SOEN490AI

This repo contains code used to train AI models for use with the In Plain Sight application being developed for SOEN490 https://github.com/RjDrury/SOEN490

By the end of the capstone project the goal is to have models that will allow successful prediction of letters A-Z and numbers 0-9. It has been difficult to achieve good accuracy with these models, so I am investigating two strategies independently to see which one yields the best results.

  • training "master models" that are capable of returning the correct digit or letter given an image of a digit or a letter
  • training individual one-vs-the-rest models capable of identifying if an image is or is not a particular letter or digit

Set up PyTorch Environment:

go to https://pytorch.org under the "Quick start locally" header select your configuration (you will nee CUDA to make your version of PyTorch usable on an GPU) and copy the command that is generated in the "run this command" space.

Run the command copied in the previous step in the console. running this command should automatically install numpy, future, pillow and torchvision. If you find that you are missing any of these libraries, install them manually using pip install

Next cd utilities and execute to verify your installation- it should print the installed version of PyTorch to the console

Working with the GPU

to set PyTorch up to work on a GPU, you will need CUDA, here are the relevant links. CUDA toolkit: https://developer.nvidia.com/cuda-toolkit cudnn: https://developer.nvidia.com/cudnn (download, extract and move the bin, lib, include directories to your CUDA toolkit directory )

Installing other required dependencies

cd to the SOEN490AI directory and execute <pip install -r requirements.txt> to install other required dependencies for the project

Models:

  • the training of the alphabet model was done in the train_alphabet_model.py script located in the alphabet_model directory
  • testing and verification was done using the test_alphabet_model.py script also located in the alphabet_model directory
  • attempts at training one-vs-the-rest models for both "A" and "W" were attempted but abandoned after showing strong tendencies to default to the "NOT A" or "NOT W" options in both cases
  • the training of the digit model was done in the train_digit_model.py script located in the digit_model directory
  • testing and verification was done using the test_digit_model.py script also located in the digit_model directory
  • to get a better idea of how the model is behaving, I save copies of the first two layers and created a tool to view their activations in evaluation_metrics.py in the utilities directory

Alphabet model dataset

The basis of the alphabet dataset currently used to train the alphabet model is found on Kaggle under the header “ASL Alphabet”. It consists of 3000 instances of letters A-Z, each image is 200x200 pixels.
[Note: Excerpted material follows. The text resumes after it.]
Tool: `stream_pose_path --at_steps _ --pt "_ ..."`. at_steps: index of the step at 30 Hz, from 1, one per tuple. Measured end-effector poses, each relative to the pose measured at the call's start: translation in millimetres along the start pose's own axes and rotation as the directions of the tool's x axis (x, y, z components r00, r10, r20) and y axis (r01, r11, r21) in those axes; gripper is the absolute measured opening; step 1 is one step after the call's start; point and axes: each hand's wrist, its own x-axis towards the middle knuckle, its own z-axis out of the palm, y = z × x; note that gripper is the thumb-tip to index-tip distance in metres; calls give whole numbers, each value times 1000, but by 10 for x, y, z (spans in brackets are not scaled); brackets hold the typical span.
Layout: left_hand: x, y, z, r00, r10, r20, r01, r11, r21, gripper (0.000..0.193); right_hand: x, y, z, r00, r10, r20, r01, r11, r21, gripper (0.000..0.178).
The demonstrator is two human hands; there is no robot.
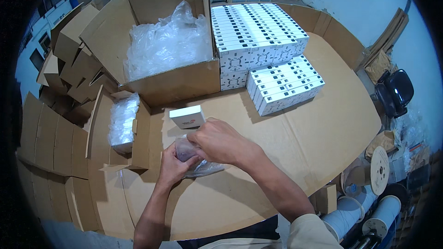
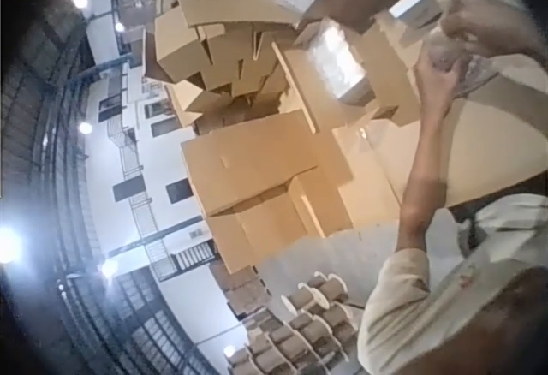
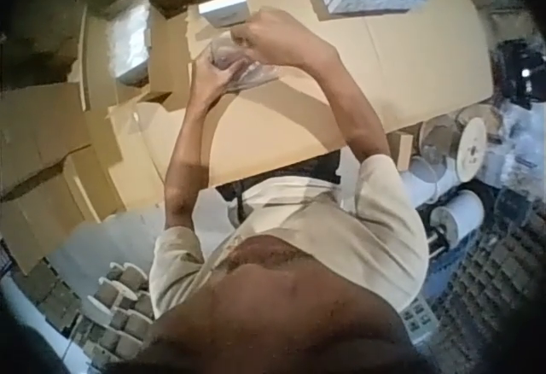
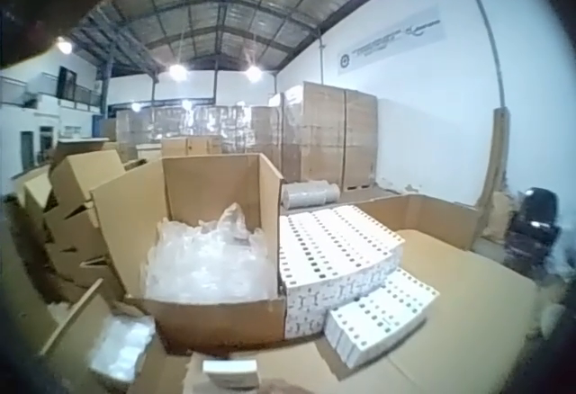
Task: Packaging small white product boxes into clear plastic bags and then into larger cardboard boxes in a warehouse setting.
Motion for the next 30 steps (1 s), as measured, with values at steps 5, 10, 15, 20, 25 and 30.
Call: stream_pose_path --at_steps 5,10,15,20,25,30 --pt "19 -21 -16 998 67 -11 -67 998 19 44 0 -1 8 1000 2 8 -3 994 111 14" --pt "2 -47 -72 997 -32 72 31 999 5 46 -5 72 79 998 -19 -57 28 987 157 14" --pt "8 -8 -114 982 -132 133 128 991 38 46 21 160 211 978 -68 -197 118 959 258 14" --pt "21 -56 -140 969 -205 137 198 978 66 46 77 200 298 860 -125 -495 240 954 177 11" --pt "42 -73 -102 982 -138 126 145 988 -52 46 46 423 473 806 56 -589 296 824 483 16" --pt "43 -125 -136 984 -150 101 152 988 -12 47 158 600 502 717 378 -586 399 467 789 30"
Known Limitations of the "ASL Alphabet" Dataset

  • Both the letter “T” and the letter “G” are incorrect
  • Images are all taken with similar backgrounds using a small number of subjects

The inaccuracy of the letters “G” and “T” are the biggest concern and to remedy this, another dataset was obtained from Kaggle called “ASL and some words”. This dataset contains images for letters A-Z, numbers 0-9 and some words that can be made without motion. There are 4000 images for each different sign. This new dataset provides some variety in terms of the image backgrounds and the amounts of subjects that submitted images that will be beneficial to model training. The owner of this dataset also realized that the “G” images in the original dataset were incorrect and he provided 4000 new images with the correct sign for “G” so all 3000 “G” images able to be replaced. To keep the dataset balanced but also take advantage of the diversity present in the new images, I replaced 200-400 of each letter with images from the new set.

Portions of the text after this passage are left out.